El caballo cabalgaba con velocidad, haciendo rebotar con rítmica cadencia el zurrón de cuero en el costado de Gonzalo. El viento gélido de Diciembre le azotaba el rostro, haciendo salir lágrimas de sus ojos, que se secaba con el puño de la casaca blanca del Regimiento de Voluntarios de Castilla. La lluvia calaba su capote, empapándole la espalda y chorreando por la caña ya colmada de sus botas de montar, helándole hasta el mismo tuétano de los huesos. Pero no había un solo segundo que perder. Las palabras de su capitán resonaban con un eco de urgencia en su memoria: “Gonzalo, es cuestión de vida o muerte. Debes hacer llegar el mensaje de socorro a la Junta Central de Sevilla. Toda la guerra depende de tu mensaje. No puedes perder ni un segundo”.

El día veintiuno el ejército de Lannes había rodeado Zaragoza, y había ocupado las zapas que ya se habían excavado en el verano, cuando los franceses intentaron el sitio por primera vez. Pero en el interior los defensores prácticamente igualaban a los atacantes, y el general Palafox ofrecía con su propia presencia la promesa de una victoria segura. La resistencia de la ciudad estaba garantizada, pero Napoleón en persona se encaminaba ahora hacia Andalucía, el último reducto de resistencia, y era necesario dar aviso de que ninguna tropa podría acudir en ayuda desde el frente del norte. Con el ejército español deshecho en Somosierra y Uclés, la resistencia en Sevilla parecía la última alternativa.
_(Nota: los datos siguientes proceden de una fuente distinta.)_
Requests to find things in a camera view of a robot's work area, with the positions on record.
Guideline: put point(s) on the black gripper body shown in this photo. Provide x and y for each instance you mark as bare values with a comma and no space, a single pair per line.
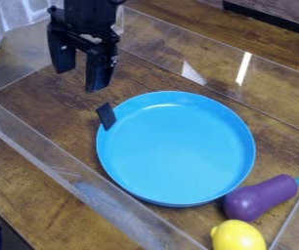
80,26

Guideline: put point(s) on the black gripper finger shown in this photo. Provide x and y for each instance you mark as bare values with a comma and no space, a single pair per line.
63,52
100,65

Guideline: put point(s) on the small black tab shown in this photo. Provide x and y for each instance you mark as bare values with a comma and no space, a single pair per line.
106,116

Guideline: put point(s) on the blue round plate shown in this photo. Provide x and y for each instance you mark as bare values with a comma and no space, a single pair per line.
179,149

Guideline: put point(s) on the white patterned curtain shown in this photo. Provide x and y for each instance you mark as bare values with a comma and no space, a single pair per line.
19,13

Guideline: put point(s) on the purple toy eggplant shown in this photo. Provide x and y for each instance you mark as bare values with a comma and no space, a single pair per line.
248,202

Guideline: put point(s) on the yellow toy lemon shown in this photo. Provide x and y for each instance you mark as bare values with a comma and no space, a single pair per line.
236,235

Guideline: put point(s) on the clear acrylic enclosure wall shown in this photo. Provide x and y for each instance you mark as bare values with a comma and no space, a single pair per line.
58,198
Gonzalo estaba extenuando, pero no era momento de detenerse. La necesidad era tan urgente que no había tenido más remedio que cabalgar hasta el límite de sus fuerzas, y las de su montura. El caballo de correo con el que salió de Zaragoza murió cerca de Calatayud, cuando el corazón le  estalló dentro del pecho. En esa ciudad, ocupada por un piquete francés, los vecinos le habían escondido y ofrecido un nuevo caballo. El animal era algo escuálido, por culpa del hambre que aquejaba a bestias y hombres por igual fruto de las privaciones de la guerra; pero estaba habituado a las pesadas tareas propias de un animal de carga, y respondió obediente e impertérrito a los taconazos del soldado. Más adelante, en Sigüenza, tuvo que abandonar a ése también, al salir corriendo a toda prisa de la posada donde cenaba, ya que dos oficiales de caballería franceses habían reconocido las insignias de su uniforme bajo el embozo del capote.
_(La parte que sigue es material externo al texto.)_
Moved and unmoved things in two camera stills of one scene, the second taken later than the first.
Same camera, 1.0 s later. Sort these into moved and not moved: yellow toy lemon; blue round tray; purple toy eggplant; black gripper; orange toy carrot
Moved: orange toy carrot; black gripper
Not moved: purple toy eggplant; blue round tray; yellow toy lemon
Aquella había sido la última comida caliente que tomara, y hacía cuatro días de eso. Con la prisa de la huida había montado el primer caballo que encontró en las caballerizas, pero la fortuna quiso que resultara ser un purasangre destinado al servicio de postas. La bestia estaba acostumbrada a correr, y a veces al trote, a veces al galope, no se habían detenido a descansar más que una vez, cerca del castillo de Belmonte, cuando creyó haber despistado a los franceses que le perseguían. El resto del tiempo había tenido que dormir sobre el caballo, dando cabezadas mientras el animal trotaba cansinamente. La premura apenas le permitía comprobar sus progresos para tratar de perder a sus perseguidores. Sin embargo, mientras atravesaba las crestas boscosas de la serranía de Cuenca pensó por un tiempo que les había dejado atrás, pero desde lo alto de una cima pelada pudo observar con disgusto cómo los dos franceses, húsares con gorros de pluma roja y uniforme azul, le seguían en la distancia sin perder el brío. 
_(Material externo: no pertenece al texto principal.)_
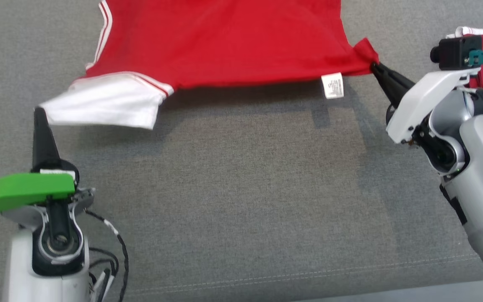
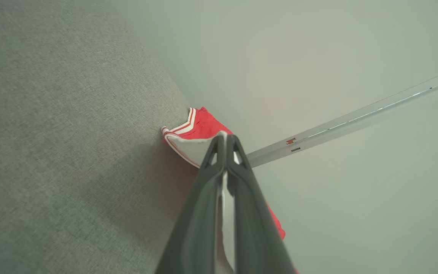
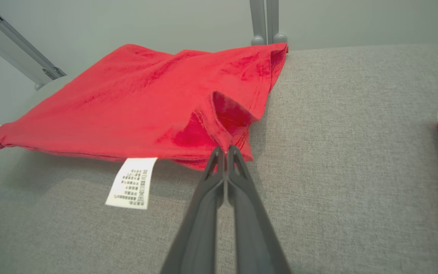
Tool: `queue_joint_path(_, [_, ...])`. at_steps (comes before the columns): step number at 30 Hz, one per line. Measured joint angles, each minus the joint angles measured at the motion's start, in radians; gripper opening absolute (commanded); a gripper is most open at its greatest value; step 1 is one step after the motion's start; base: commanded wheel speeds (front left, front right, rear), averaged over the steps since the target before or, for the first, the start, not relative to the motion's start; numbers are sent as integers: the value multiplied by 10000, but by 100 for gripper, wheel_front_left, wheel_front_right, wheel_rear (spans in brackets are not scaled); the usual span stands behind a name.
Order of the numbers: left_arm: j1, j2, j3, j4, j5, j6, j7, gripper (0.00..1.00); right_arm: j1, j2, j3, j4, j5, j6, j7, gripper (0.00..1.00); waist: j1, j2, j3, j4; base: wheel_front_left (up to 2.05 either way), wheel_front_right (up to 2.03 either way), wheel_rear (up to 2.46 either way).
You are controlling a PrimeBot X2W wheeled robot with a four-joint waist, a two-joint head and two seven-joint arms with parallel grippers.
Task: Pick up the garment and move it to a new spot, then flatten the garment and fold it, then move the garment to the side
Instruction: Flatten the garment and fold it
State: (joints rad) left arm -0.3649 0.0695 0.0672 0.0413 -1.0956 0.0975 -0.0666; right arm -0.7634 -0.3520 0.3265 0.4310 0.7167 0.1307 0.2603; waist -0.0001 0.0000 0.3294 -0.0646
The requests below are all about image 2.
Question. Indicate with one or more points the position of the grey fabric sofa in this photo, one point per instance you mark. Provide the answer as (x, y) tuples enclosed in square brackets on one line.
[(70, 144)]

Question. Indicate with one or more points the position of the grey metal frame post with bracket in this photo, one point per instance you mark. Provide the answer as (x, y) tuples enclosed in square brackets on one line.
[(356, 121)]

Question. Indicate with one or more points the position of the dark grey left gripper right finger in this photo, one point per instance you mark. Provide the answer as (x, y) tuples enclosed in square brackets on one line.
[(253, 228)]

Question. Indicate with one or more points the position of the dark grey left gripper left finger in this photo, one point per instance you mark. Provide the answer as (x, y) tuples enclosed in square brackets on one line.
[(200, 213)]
La necesidad de cumplir las órdenes y entregar el mensaje era acuciante, por lo que no podía mantener aquella exasperante persecución eternamente. Cuando abandonó la relativa seguridad de las montañas, decidió que antes de poder continuar su ruta hacia el paso de Despeñaperros era necesario despistar a aquellos franceses definitivamente. Tras descender de la serranía, tomó rumbo oeste en dirección a las llanuras de Ciudad Real. Allí, el clima había jugado a su favor, y la tormenta que embarraba los caminos estaba ayudando a confundir las huellas de su paso. Gracias a ello había perdido de vista a los jinetes el día anterior. Pero aquel territorio desolado apenas ofrecía algún refugio, y en el llano no podría pasar desapercibido para sus perseguidores por mucho tiempo. Gonzalo necesitaba buscar cobijo de aquella maldita lluvia, algún sitio que además le sirviera de escondite, con la esperanza de poder quitarse de encima a esos franceses.